Background information
- Born: October 11, 1890 Tottori, Japan
- Died: December 14, 1949 (aged 59)
- Genres: classical
- Occupations: 1917 "Officer of Ceremonies" in the Department of the Imperial Household; 1921 "Chief of the Music section of the Department of the Imperial Household"; 1946 "Grand Master of Ceremonies"; composer, conductor, musician;
- Instruments: mandolin, guitar
- Years active: 1915–1949

= Morishige Takei =

Japanese composer (1890–1949)

Morishige Takei (武井 守成, Takei Morishige) was a Japanese composer and court official during the reign of Emperor Showa.

== Biography ==
He studied Italian at Tokyo College of Language. After studying in Italy and discovering the mandolin and guitar, he returned to Japan and in 1915 established what would become the Sinfonia Mandolini Orchestra, a mandolin orchestra. The orchestra would continue (with breaks) through 1949, when he died. He became a composer, with 114 compositions for mandolin and guitar.
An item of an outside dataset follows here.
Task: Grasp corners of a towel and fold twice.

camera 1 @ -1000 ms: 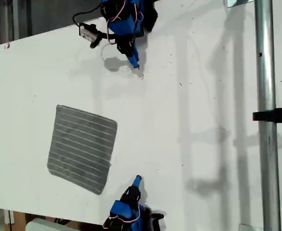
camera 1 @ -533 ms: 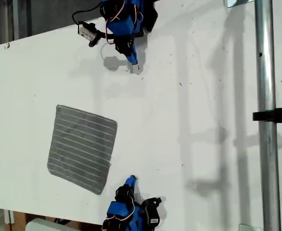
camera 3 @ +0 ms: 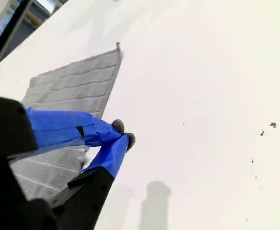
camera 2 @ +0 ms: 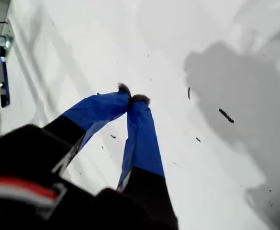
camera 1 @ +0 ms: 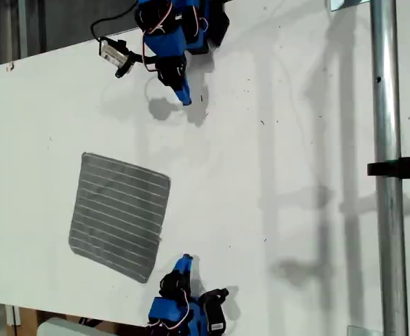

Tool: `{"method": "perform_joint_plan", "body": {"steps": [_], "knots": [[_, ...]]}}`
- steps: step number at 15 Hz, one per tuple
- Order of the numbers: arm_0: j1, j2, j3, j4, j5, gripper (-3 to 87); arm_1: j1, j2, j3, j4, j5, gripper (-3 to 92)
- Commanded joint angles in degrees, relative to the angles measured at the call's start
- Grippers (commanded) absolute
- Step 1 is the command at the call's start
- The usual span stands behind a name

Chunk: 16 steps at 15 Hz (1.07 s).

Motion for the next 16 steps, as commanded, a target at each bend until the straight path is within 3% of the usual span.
{"method": "perform_joint_plan", "body": {"steps": [1,6,10,16], "knots": [[-3.8,-19.2,-21.5,3.2,5.1,-2.9,1.7,-15.7,-11.5,-7.8,-5.5,-0.3],[-23.3,-31.6,-47.2,20.9,20.3,-2.9,5.6,-36.9,-32.2,-7.6,-14.6,-0.3],[-33.1,-43.3,-57.5,25.0,27.3,-2.8,9.0,-54.2,-52.8,-2.1,-21.9,-0.3],[-44.7,-54.3,-62.1,26.1,31.5,-2.8,14.6,-79.0,-83.1,6.7,-33.0,-0.3]]}}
World War II affected music in Japan, through the National Mobilization Law of 1938. One of the effects of the law was to allow the government to assert control of music, banning western music and instruments, including the electric guitar, banjo and ukulele. In spite of this, Takei was able to maintain his mandolin-guitar orchestra until 1943. His orchestra, named the Orchestra Sinfonica Takei in 1923, was temporarily renamed Takei-Gakudan (shedding non-Japanese words in its name), December 1941. After the war, he rose higher in the imperial court. He continued the work of promoting the mandolin and guitar, giving a concert with his orchestra November 6, 1949. He fell ill at a rehearsal, however, on December 12 and died two days later.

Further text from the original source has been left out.